- EXERCISE BRIEF -
In the records that follow, find the line with "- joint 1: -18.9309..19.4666"; from there, retype every line exactly through the line with "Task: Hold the", which also belongs to the answer.

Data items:
-=-=-
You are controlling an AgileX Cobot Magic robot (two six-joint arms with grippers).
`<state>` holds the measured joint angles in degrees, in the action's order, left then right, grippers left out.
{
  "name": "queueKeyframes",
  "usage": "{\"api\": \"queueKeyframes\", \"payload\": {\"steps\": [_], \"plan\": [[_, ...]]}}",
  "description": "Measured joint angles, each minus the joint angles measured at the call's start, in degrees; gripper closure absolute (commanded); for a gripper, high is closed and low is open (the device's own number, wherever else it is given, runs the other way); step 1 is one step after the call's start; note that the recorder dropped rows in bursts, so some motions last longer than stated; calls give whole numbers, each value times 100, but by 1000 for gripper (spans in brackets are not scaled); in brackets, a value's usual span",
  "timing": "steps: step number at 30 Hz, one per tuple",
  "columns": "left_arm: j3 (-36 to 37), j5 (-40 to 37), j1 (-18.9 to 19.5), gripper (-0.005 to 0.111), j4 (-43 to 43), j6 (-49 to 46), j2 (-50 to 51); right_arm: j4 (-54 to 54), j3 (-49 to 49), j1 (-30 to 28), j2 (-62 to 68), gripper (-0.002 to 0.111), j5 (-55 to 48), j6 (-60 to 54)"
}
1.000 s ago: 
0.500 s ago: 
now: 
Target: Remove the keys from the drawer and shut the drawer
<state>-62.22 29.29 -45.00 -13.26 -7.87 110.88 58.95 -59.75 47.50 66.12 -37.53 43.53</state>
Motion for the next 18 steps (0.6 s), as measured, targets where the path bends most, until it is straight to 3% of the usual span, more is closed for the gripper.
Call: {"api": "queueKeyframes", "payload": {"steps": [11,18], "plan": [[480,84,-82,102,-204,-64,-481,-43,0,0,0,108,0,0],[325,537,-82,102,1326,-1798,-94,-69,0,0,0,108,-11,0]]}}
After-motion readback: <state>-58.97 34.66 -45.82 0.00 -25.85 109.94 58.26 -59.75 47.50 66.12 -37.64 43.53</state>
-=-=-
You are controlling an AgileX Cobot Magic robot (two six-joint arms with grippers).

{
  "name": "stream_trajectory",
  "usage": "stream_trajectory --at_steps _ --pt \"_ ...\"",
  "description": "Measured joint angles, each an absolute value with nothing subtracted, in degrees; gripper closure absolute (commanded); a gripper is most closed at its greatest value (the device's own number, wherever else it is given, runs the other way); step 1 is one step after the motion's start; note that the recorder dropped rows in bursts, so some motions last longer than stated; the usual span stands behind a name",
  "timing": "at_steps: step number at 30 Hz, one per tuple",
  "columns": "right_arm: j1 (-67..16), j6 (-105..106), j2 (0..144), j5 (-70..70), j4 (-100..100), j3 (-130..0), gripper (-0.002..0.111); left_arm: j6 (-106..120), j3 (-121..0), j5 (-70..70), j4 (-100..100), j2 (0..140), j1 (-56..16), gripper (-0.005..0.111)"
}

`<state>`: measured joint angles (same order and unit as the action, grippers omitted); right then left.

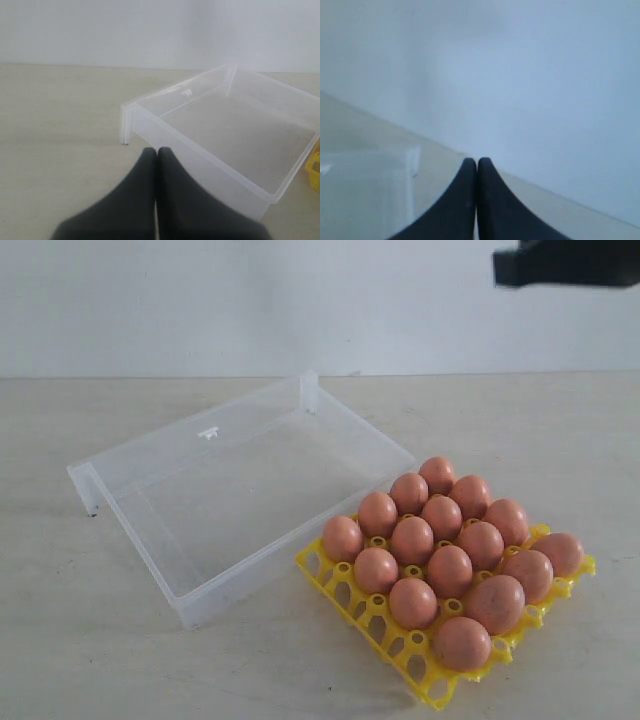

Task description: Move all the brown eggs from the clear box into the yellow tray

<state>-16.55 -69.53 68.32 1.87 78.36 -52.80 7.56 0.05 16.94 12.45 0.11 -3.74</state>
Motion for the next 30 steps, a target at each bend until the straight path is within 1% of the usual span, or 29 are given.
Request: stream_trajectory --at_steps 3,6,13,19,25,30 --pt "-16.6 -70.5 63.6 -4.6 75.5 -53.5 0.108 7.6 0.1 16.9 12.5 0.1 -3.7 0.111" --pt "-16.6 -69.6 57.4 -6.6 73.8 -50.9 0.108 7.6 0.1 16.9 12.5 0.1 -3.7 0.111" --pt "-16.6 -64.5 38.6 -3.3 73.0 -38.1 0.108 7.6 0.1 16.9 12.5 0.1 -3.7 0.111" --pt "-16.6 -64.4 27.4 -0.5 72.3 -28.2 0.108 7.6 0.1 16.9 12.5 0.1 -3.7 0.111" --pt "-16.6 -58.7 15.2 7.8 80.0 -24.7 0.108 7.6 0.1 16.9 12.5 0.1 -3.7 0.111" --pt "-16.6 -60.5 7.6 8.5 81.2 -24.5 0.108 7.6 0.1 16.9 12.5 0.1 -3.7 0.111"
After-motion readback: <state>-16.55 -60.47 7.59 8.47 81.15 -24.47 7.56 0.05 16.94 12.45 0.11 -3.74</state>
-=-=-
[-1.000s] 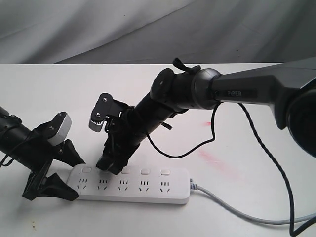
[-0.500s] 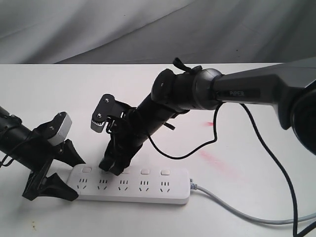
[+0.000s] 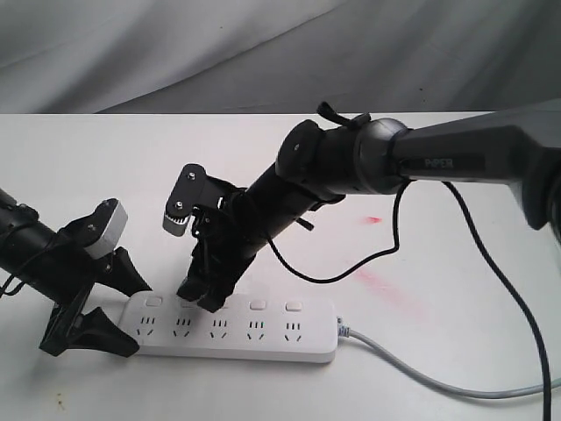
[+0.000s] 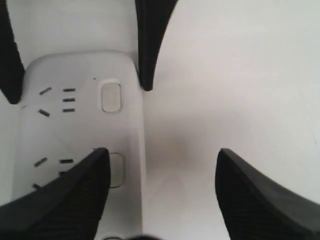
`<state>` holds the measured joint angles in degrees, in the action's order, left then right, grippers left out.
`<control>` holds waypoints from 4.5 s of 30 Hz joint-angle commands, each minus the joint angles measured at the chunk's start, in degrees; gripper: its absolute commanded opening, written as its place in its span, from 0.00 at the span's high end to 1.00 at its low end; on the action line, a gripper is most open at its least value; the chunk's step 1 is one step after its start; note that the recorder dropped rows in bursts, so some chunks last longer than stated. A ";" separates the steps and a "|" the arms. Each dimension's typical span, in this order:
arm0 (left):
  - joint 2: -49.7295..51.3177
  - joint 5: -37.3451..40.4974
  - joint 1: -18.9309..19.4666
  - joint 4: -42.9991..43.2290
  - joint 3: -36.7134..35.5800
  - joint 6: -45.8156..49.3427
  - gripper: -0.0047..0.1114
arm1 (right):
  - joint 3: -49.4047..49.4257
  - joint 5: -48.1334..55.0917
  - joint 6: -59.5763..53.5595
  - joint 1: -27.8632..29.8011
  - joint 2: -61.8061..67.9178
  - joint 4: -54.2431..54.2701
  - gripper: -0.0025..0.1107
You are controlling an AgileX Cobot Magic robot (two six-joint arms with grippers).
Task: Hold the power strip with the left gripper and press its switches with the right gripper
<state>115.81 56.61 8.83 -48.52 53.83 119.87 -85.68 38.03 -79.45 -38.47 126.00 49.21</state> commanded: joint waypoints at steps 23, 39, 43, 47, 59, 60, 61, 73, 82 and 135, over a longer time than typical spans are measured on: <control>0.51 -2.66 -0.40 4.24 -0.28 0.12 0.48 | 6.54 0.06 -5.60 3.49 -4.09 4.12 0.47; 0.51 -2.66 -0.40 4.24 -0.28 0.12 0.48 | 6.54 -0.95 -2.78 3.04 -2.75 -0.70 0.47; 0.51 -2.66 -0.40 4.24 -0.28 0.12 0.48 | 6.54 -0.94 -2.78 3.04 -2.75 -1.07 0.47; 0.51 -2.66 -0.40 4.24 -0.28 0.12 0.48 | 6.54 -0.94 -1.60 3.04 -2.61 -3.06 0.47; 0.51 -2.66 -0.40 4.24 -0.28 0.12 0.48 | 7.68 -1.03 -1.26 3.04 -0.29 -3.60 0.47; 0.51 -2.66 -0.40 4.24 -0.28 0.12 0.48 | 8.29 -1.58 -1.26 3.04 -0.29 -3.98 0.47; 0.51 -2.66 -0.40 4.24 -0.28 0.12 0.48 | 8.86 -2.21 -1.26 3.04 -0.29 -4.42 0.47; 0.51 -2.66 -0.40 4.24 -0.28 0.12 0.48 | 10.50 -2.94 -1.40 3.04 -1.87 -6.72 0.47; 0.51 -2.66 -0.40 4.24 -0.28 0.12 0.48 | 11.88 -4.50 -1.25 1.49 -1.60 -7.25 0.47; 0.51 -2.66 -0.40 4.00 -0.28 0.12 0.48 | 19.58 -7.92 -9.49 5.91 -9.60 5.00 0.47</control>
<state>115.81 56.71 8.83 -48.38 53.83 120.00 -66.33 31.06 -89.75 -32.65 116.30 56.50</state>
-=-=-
- EXERCISE OUTPUT -
  - joint 1: -18.9309..19.4666
  - joint 4: -42.9991..43.2290
  - joint 3: -36.7134..35.5800
  - joint 6: -45.8156..49.3427
  - gripper: -0.0047..0.1114
arm1 (right):
  - joint 3: -49.4047..49.4257
  - joint 5: -48.1334..55.0917
  - joint 6: -59.5763..53.5595
  - joint 1: -27.8632..29.8011
  - joint 2: -61.8061..67.9178
  - joint 4: -54.2431..54.2701
  - gripper: -0.0025..0.1107
You are controlling an AgileX Cobot Magic robot (two six-joint arms with grippers).
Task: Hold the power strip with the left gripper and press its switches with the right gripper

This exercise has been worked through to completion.